**WORK ITEM:**
In the data below, set down exactly the lines from the one containing "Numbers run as" up to and including the one containing "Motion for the". Leave the pictures out.

── SOURCE MATERIAL ──

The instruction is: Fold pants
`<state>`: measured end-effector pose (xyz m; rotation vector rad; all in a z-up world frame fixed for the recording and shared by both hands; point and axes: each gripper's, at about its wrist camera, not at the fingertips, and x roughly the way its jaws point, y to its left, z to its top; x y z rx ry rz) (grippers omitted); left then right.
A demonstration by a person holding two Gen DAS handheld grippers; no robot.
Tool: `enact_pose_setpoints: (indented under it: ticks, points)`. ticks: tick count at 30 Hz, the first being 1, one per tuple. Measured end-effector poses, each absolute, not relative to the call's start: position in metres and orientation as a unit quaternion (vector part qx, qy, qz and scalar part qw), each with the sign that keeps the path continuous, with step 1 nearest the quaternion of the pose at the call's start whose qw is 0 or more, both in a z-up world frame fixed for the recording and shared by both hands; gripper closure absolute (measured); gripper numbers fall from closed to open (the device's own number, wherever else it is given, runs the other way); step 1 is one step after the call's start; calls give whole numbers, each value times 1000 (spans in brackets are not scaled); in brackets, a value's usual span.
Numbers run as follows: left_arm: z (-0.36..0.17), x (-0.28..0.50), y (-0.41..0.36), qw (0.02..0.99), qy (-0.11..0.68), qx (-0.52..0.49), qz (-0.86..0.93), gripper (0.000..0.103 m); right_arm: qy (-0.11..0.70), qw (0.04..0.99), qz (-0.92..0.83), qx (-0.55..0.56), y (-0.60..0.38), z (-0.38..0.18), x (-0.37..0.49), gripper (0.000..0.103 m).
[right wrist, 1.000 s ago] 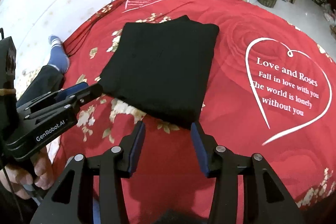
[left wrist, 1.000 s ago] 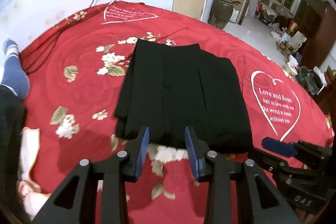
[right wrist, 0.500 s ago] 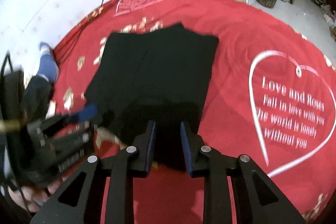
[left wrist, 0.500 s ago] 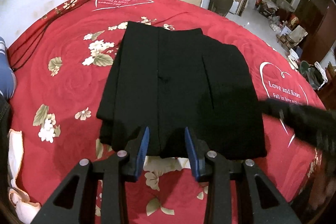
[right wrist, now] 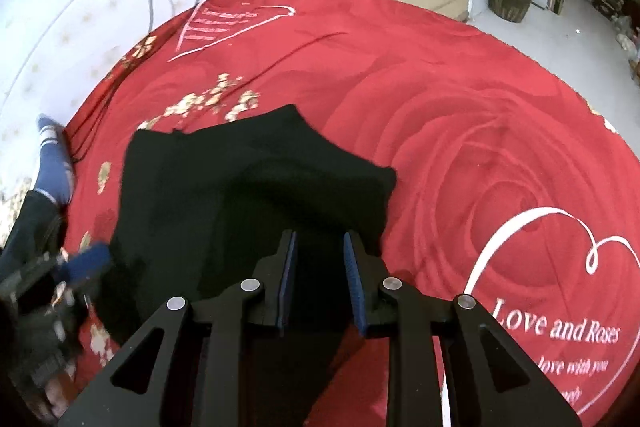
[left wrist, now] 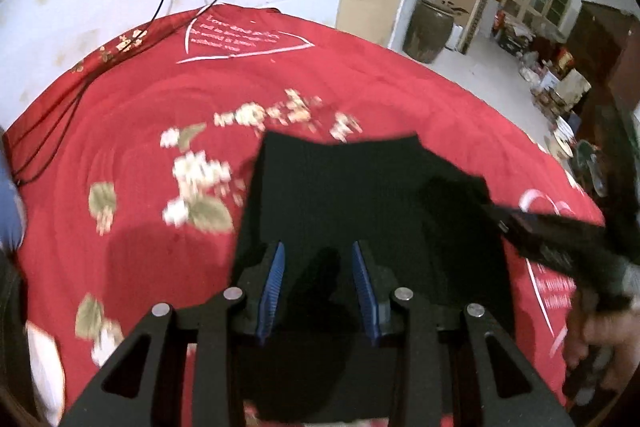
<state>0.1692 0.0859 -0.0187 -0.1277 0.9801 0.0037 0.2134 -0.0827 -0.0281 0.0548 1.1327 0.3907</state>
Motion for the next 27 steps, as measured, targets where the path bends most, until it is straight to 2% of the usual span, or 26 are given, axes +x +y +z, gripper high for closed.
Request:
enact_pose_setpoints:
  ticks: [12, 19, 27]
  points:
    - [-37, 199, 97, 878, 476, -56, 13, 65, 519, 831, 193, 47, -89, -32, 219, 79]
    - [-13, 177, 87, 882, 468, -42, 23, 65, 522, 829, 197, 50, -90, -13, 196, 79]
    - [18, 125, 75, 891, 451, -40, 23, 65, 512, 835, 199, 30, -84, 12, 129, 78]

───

**ANSWER TO THIS EXERCISE:**
Numbers run as follows: left_arm: z (-0.36..0.17), x (-0.28..0.50), y (-0.41..0.36), qw (0.02..0.99), qy (-0.11..0.68), qx (-0.52..0.49), qz (-0.86..0.93), gripper (0.000..0.103 m); right_arm: qy (-0.11..0.70), qw (0.04..0.99), qz (-0.92..0.83), qx (-0.55..0.56), y (-0.60..0.38), z (-0.38..0.18), x (-0.37..0.49), gripper (0.000..0.103 m).
[right wrist, 1.000 s ago] 
[left wrist, 1.000 s ago] 
[right wrist, 0.500 s ago] 
[left wrist, 0.500 s ago] 
[right wrist, now] 
[left wrist, now] 
<state>0.1692 0.0859 -0.0187 -0.1277 0.9801 0.0037 0.2134 -0.0827 -0.0281 0.0548 1.1327 0.3907</state>
Motion for the next 27 steps, as measured, targets where the path bends most, until it is straight to 2% of the usual span, or 26 are given, axes +x +y +z, gripper high for closed.

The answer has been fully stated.